When I say, "horn loudspeaker," what do you think of first? Most longtime audiophiles immediately visualize big corner-mounted Klipsch K-Horns or Altec Lansing "Voice of the Theater" speakers. Although horn-mounted technology is not as common today as it was during the golden age of mono in the '40's and '50's, it still exists. The Triad InRoom Platinum speaker system ($29,850 as tested), for example, is very much here and now.
Atlantic Technology unveiled a new in-wall speaker that features an adjustable crossover that alters the speaker's lobbing effects to better control the speakers imaging and harmonic balance. Even when situated relatively high on the wall behind a Screen Research acoustically transparent screen the sound seemed to come from several feel below the speaker's actual physical position. Magic? No just solid engineering.
Limelight audio premiered their line of furniture with built-in speakers. With full 360 degree dispersion due to an upward firing midrange/tweeter and downward firing woofer, these granite veneered cabinets have their own patent pending and a three-way light switch. They actually make sound and can produce filament shaking bass.
Gibson introduced a whole new line of accessories bearing the Gibson logo, including USB cards, blank CDR disks, cables, CDR burner, and portable hard drives. No prices, or availability date, or any other information was available at the show. Obviously Gibson thinks that we all need to have the Gibson brand on stuff we can already get from over a dozen sources already. Rock on, Dudes.
Without fail, every CEDIA show Sharp tempts me with a 1-bit audio system. This year's installment has the catchy designation of BD/MPC10. With a Blue Ray player, 1-bit digital amplifier, speakers that look like high-tech ashtrays, and built-in Odyssey room correction system it looked and sounded very moderne. Price, delivery date, and final specifications are all TBA, naturally
Earthquake Sound's head designer demonstrates why you don't want to walk around holding their new floor-shaking driver. Made to mount under a wooden floor, this new pistonic vibrator can make things go bump in the night, day, or even the middle of the afternoon.
The best free gift at CEDIA came from CoolIT Systems who make cooling systems from high-end gaming and home theater PCs. Their Cool It chiller plugs into any USB port (either 1.0 or 2.0) to power its cooling element, which will keep a can of soda deliciously chilled for as long as your computer is on. Ideal for those all night illegal downloading sessions.

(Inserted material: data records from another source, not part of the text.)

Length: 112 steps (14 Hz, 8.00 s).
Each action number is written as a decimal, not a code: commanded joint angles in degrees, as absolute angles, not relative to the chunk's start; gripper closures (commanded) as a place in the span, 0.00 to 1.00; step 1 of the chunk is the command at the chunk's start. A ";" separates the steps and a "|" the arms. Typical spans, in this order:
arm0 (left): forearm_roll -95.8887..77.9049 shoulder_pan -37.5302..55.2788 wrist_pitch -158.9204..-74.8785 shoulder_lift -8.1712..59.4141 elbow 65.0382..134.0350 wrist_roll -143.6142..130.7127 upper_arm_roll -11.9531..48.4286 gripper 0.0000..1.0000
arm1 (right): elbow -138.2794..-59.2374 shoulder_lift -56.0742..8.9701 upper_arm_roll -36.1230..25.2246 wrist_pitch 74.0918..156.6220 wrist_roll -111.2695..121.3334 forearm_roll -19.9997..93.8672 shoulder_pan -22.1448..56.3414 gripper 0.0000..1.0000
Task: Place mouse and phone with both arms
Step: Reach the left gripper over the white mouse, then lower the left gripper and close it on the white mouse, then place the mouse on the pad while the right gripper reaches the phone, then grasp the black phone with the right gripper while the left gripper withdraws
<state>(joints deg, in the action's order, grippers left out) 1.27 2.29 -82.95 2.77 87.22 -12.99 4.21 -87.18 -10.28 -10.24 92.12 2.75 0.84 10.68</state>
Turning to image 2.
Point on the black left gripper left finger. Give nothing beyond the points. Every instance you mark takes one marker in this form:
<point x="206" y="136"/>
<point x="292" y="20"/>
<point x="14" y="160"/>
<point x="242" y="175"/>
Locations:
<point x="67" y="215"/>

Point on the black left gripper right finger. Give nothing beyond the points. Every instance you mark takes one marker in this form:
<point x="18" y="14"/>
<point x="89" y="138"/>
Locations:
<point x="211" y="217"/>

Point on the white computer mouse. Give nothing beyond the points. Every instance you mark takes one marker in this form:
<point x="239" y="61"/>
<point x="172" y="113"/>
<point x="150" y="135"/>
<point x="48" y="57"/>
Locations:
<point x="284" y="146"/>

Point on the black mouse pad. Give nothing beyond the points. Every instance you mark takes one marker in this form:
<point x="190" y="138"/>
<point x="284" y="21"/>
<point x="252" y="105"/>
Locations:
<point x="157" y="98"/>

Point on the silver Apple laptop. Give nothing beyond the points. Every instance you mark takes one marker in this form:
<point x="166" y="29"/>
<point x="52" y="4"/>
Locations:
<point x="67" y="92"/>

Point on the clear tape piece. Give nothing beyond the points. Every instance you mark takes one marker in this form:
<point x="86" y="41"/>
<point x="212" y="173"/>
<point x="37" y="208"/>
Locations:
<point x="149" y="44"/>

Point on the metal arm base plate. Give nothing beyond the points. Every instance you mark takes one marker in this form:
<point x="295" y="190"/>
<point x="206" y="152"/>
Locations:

The most exciting product at the show with a nautical theme was debatably the "talking Pirate Skull" from Themeaddicts Inc. This patented product was developed for those poor souls who always wanted their own animatronic character (or any other character for that matter.) the skull "wakes up" and verbally provides real-time information about people walking up your driveway, entering your yard, standing at your front door, urinating on your daisies, or anything else your home automation/security system can monitor.
Maine is know for occasionally hostile weather, so it should come as no surprise that a company based in Maine should develop an all-weather speaker designed to handle even the most extreme conditions. Terra speakers "All Climate" models use a molded one-piece enclosure, cast aluminum mid/bass driver baskets, titanium dome tweeters, and a spiderless magnetic fluid centering system for their bass drivers. Available in a variety of colors, they have a sound that is both well grounded and liquid. Priced around $330 each, the Terra AV series will make any ground squirrel stop and take notice.
See the cow. Is it half here or half gone? Just like true high definition home theater, depends on how you look at it. 2006 CEDIA opened the flood gates on 1080P display devices, be they projectors, plasmas, or LCD flat panel displays, but the format war between Blue Ray and DVD/HD drags on with not clear winners, only losers – the consumer. Will the situation be better by Winter CES? Most likely, not. Perhaps by 2007 CEDIA the format debacle will be past and we will all be happily watching 1080P source material on 1080P displays, but I fear we will still be stuck with only half a cow.